• WHAT IS EXPECTED: Wherever "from" appears in a line of the listing, that line should be returned.

■ ■ ■ ■ ■ ■ ■

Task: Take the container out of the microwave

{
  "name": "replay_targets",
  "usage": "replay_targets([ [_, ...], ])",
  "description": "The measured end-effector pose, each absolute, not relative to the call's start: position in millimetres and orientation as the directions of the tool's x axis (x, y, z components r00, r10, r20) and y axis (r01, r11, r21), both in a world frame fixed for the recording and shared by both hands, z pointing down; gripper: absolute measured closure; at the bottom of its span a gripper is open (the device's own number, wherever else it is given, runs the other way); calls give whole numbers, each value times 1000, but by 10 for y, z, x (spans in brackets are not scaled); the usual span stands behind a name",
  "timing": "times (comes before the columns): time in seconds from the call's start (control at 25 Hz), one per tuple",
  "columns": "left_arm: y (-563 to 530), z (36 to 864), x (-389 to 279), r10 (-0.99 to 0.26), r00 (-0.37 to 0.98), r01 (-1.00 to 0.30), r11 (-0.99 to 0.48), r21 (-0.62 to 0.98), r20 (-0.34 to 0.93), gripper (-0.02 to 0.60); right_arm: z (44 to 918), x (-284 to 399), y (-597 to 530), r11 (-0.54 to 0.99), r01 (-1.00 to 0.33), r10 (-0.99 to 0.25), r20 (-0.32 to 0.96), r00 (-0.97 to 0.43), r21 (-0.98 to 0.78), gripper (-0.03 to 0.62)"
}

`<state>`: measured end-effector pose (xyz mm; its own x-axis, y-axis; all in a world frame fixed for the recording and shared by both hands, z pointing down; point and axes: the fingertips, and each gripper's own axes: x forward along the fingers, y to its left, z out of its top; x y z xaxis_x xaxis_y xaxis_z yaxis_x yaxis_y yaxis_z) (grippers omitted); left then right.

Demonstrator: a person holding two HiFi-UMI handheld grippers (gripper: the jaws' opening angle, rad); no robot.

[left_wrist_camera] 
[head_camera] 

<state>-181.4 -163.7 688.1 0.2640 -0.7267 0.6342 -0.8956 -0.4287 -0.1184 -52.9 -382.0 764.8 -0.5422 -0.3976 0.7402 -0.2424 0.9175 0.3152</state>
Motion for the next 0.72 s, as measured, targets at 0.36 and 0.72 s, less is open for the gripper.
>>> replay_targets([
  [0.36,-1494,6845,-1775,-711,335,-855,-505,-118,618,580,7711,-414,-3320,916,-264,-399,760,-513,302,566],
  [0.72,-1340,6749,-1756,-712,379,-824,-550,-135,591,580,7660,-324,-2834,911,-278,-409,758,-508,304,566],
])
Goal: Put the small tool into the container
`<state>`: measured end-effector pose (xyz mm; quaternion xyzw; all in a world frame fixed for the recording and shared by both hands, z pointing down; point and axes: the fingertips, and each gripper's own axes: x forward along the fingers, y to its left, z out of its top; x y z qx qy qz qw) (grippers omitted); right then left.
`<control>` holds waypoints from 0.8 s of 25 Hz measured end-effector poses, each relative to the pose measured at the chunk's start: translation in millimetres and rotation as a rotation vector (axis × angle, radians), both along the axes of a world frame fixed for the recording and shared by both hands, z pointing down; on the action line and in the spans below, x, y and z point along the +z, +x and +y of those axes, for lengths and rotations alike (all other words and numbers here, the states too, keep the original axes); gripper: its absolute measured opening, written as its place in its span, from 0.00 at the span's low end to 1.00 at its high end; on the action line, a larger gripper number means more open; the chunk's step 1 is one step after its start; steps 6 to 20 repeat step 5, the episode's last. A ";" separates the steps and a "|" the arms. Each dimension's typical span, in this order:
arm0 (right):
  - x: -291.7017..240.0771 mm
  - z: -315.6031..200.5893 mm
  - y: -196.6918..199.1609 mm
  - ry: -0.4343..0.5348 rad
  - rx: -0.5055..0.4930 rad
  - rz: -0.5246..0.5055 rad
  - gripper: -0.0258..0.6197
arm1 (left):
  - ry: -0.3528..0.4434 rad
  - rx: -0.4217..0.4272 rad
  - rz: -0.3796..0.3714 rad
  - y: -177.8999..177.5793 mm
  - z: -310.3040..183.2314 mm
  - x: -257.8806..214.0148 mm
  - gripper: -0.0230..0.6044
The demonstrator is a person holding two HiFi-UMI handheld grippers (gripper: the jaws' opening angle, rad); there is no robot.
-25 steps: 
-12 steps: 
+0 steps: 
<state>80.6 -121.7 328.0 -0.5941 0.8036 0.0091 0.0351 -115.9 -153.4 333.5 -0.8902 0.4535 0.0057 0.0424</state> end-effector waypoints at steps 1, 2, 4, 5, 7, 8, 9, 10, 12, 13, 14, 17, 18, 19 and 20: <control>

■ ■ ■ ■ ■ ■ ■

• TASK RESULT:
  "timing": "times (comes before the columns): time in seconds from the call's start (control at 25 Hz), one per tuple",
`<control>` holds waypoints from 0.8 s of 25 Hz measured end-effector poses, each relative to the pose measured at the chunk's start: translation in millimetres and rotation as a rotation vector (axis × angle, radians), both along the axes of a world frame fixed for the recording and shared by both hands, z pointing down; on the action line and in the spans below, x, y and z point along the +z, +x and +y of those axes, for lengths and rotations alike (all other words and numbers here, the states too, keep the original axes); gripper: its absolute measured opening, written as its place in its span, from 0.00 at the span's low end to 1.00 at its high end; on the action line, a larger gripper number means more open; the chunk's step 1 is one step after its start; steps 6 to 20 repeat step 5, the episode's last. A ";" separates the steps and a "|" the arms. Each dimension's typical span, in this order:

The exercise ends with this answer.